Try it. Only lines containing the word "Outline" belong in the answer; copy each one from the records.
--- START ---
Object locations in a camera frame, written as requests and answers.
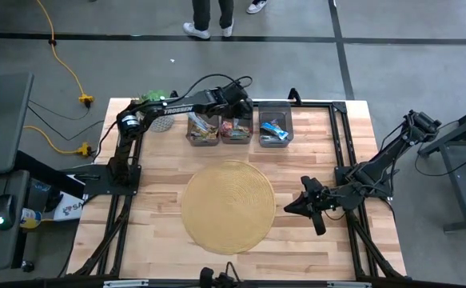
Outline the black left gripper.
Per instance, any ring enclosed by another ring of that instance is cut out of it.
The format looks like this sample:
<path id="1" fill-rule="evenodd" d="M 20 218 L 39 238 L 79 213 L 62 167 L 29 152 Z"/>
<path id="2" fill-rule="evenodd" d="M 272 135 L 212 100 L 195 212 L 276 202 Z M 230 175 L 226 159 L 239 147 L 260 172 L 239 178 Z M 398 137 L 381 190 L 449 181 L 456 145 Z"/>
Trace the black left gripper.
<path id="1" fill-rule="evenodd" d="M 227 86 L 217 87 L 213 90 L 217 100 L 225 104 L 221 112 L 224 118 L 237 118 L 242 120 L 253 119 L 253 102 L 244 88 L 238 84 L 228 84 Z"/>

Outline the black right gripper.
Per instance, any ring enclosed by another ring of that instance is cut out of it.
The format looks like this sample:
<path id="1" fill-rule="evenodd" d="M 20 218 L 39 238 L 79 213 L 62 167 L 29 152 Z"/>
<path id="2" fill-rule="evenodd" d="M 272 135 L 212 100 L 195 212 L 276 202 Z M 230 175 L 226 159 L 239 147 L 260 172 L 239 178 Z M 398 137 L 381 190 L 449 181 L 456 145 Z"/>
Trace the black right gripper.
<path id="1" fill-rule="evenodd" d="M 363 200 L 363 187 L 359 182 L 351 182 L 346 185 L 329 188 L 323 186 L 316 178 L 304 176 L 301 182 L 304 192 L 284 207 L 284 211 L 290 214 L 305 215 L 313 222 L 317 235 L 326 232 L 322 213 L 337 207 L 344 210 L 353 210 Z"/>

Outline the grey plastic bin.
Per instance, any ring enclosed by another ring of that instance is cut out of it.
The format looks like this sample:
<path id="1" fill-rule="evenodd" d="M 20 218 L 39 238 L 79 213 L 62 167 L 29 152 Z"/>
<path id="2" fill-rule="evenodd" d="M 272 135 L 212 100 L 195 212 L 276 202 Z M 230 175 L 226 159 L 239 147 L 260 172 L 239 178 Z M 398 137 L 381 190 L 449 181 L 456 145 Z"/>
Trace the grey plastic bin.
<path id="1" fill-rule="evenodd" d="M 216 132 L 217 139 L 215 141 L 211 141 L 211 142 L 199 142 L 199 141 L 192 140 L 191 137 L 190 137 L 190 133 L 192 131 L 197 131 L 197 130 L 196 130 L 196 127 L 194 126 L 194 124 L 189 120 L 189 117 L 188 117 L 187 132 L 186 132 L 185 137 L 188 140 L 189 144 L 191 146 L 216 146 L 220 141 L 220 136 L 219 136 L 220 117 L 216 116 L 216 115 L 208 117 L 205 114 L 198 114 L 198 113 L 195 113 L 195 114 L 198 115 L 199 117 L 201 117 L 202 119 L 204 119 L 209 124 L 217 127 L 217 132 Z"/>
<path id="2" fill-rule="evenodd" d="M 278 121 L 278 125 L 283 130 L 289 133 L 289 136 L 285 140 L 281 140 L 278 143 L 269 143 L 268 145 L 260 142 L 260 136 L 259 136 L 259 143 L 262 147 L 264 148 L 285 148 L 293 140 L 294 138 L 293 118 L 292 118 L 291 106 L 288 102 L 260 102 L 258 106 L 258 117 L 259 117 L 259 126 L 260 126 L 260 136 L 263 134 L 273 135 L 269 133 L 268 131 L 262 130 L 261 124 L 263 122 L 271 122 L 274 119 Z"/>
<path id="3" fill-rule="evenodd" d="M 252 136 L 253 136 L 253 120 L 242 120 L 242 119 L 237 119 L 237 118 L 224 118 L 222 117 L 221 118 L 221 123 L 223 121 L 234 121 L 236 126 L 249 126 L 251 131 L 252 131 Z M 223 143 L 225 144 L 249 144 L 250 143 L 250 140 L 251 138 L 247 138 L 247 139 L 239 139 L 239 138 L 224 138 L 222 135 L 221 135 L 221 124 L 220 124 L 220 136 L 221 136 L 221 140 L 223 141 Z"/>

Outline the round woven straw placemat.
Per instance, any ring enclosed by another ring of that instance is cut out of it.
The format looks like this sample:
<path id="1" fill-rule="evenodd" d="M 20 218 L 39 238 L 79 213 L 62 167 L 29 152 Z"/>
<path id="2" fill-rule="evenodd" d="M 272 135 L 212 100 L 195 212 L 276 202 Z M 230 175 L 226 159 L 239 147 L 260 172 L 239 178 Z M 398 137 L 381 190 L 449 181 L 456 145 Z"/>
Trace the round woven straw placemat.
<path id="1" fill-rule="evenodd" d="M 239 254 L 254 248 L 272 228 L 273 186 L 255 166 L 238 160 L 199 170 L 181 196 L 181 220 L 204 250 Z"/>

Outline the white triangle-pattern plant pot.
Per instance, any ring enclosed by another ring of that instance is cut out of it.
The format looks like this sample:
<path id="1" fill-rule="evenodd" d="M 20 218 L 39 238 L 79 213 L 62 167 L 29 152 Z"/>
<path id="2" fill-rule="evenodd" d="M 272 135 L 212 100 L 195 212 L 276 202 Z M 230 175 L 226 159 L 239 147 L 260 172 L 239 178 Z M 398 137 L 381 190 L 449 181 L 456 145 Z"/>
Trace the white triangle-pattern plant pot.
<path id="1" fill-rule="evenodd" d="M 155 133 L 162 133 L 166 132 L 169 130 L 174 124 L 174 116 L 169 115 L 169 116 L 161 116 L 156 119 L 154 119 L 150 126 L 149 130 L 153 131 Z"/>

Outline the person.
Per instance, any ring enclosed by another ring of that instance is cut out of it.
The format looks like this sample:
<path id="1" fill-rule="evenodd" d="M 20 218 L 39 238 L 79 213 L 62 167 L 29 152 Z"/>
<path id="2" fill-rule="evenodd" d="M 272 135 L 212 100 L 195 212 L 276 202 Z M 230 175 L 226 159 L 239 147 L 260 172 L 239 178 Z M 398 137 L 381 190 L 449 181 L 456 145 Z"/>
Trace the person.
<path id="1" fill-rule="evenodd" d="M 252 0 L 246 9 L 247 14 L 257 14 L 268 4 L 268 0 Z"/>
<path id="2" fill-rule="evenodd" d="M 229 38 L 233 34 L 234 0 L 218 0 L 218 4 L 221 10 L 219 25 L 222 30 L 222 36 Z M 182 29 L 189 36 L 207 40 L 210 38 L 210 0 L 192 0 L 192 7 L 193 21 L 185 22 Z"/>

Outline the white printed box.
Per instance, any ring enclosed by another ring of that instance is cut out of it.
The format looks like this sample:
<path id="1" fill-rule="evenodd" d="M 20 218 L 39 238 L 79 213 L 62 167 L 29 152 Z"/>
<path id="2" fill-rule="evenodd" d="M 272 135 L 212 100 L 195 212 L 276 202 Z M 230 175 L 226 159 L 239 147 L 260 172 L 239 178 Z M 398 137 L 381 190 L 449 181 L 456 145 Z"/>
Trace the white printed box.
<path id="1" fill-rule="evenodd" d="M 53 220 L 63 222 L 79 219 L 82 216 L 84 200 L 65 192 L 61 192 L 60 196 L 62 199 L 54 209 Z"/>

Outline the yellow label bottle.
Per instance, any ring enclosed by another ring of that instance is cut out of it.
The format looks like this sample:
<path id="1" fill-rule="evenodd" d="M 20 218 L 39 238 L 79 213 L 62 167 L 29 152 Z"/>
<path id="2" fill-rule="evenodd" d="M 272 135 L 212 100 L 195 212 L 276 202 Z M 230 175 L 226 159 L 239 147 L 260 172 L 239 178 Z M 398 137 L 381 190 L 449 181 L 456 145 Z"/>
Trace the yellow label bottle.
<path id="1" fill-rule="evenodd" d="M 20 227 L 23 229 L 35 229 L 42 221 L 42 213 L 28 208 L 22 209 Z"/>

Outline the grey laptop lid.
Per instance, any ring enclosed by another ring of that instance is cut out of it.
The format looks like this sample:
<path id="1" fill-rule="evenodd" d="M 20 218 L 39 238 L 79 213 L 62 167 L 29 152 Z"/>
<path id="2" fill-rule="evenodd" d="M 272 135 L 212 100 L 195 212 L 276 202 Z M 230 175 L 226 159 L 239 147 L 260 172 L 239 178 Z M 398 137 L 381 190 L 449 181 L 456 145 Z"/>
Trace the grey laptop lid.
<path id="1" fill-rule="evenodd" d="M 31 73 L 0 75 L 0 174 L 14 167 L 33 81 Z"/>

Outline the black computer mouse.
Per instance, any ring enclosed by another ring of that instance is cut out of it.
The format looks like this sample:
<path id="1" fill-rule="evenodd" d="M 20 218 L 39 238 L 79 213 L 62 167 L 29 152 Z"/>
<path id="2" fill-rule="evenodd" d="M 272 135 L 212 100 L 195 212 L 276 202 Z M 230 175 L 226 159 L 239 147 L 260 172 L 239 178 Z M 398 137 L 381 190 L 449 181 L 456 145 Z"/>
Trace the black computer mouse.
<path id="1" fill-rule="evenodd" d="M 0 230 L 9 230 L 15 223 L 14 196 L 12 194 L 0 195 Z"/>

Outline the black aluminium table frame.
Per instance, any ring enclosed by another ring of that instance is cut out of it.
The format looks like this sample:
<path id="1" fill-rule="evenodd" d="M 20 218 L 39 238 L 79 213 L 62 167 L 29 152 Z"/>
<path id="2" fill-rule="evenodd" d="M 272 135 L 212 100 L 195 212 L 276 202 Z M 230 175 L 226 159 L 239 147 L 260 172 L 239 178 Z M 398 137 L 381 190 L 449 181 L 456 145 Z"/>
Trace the black aluminium table frame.
<path id="1" fill-rule="evenodd" d="M 243 279 L 354 279 L 347 222 L 340 210 L 325 215 L 327 231 L 321 236 L 308 218 L 285 212 L 285 206 L 302 191 L 302 176 L 333 186 L 338 164 L 366 161 L 376 153 L 367 103 L 348 101 L 345 106 L 346 116 L 331 114 L 321 101 L 293 108 L 294 138 L 285 148 L 264 148 L 257 138 L 239 145 L 192 146 L 186 138 L 188 118 L 184 114 L 166 132 L 147 132 L 120 277 L 195 279 L 204 267 L 221 272 L 231 262 Z M 275 192 L 277 210 L 271 230 L 242 254 L 203 250 L 186 233 L 181 220 L 181 196 L 189 180 L 224 160 L 255 166 Z"/>
--- END ---
Output of the exercise.
Outline the black left gripper.
Outline the black right gripper.
Outline the grey plastic bin.
Outline the round woven straw placemat.
Outline the white triangle-pattern plant pot.
Outline the person.
Outline the white printed box.
Outline the yellow label bottle.
Outline the grey laptop lid.
Outline the black computer mouse.
Outline the black aluminium table frame.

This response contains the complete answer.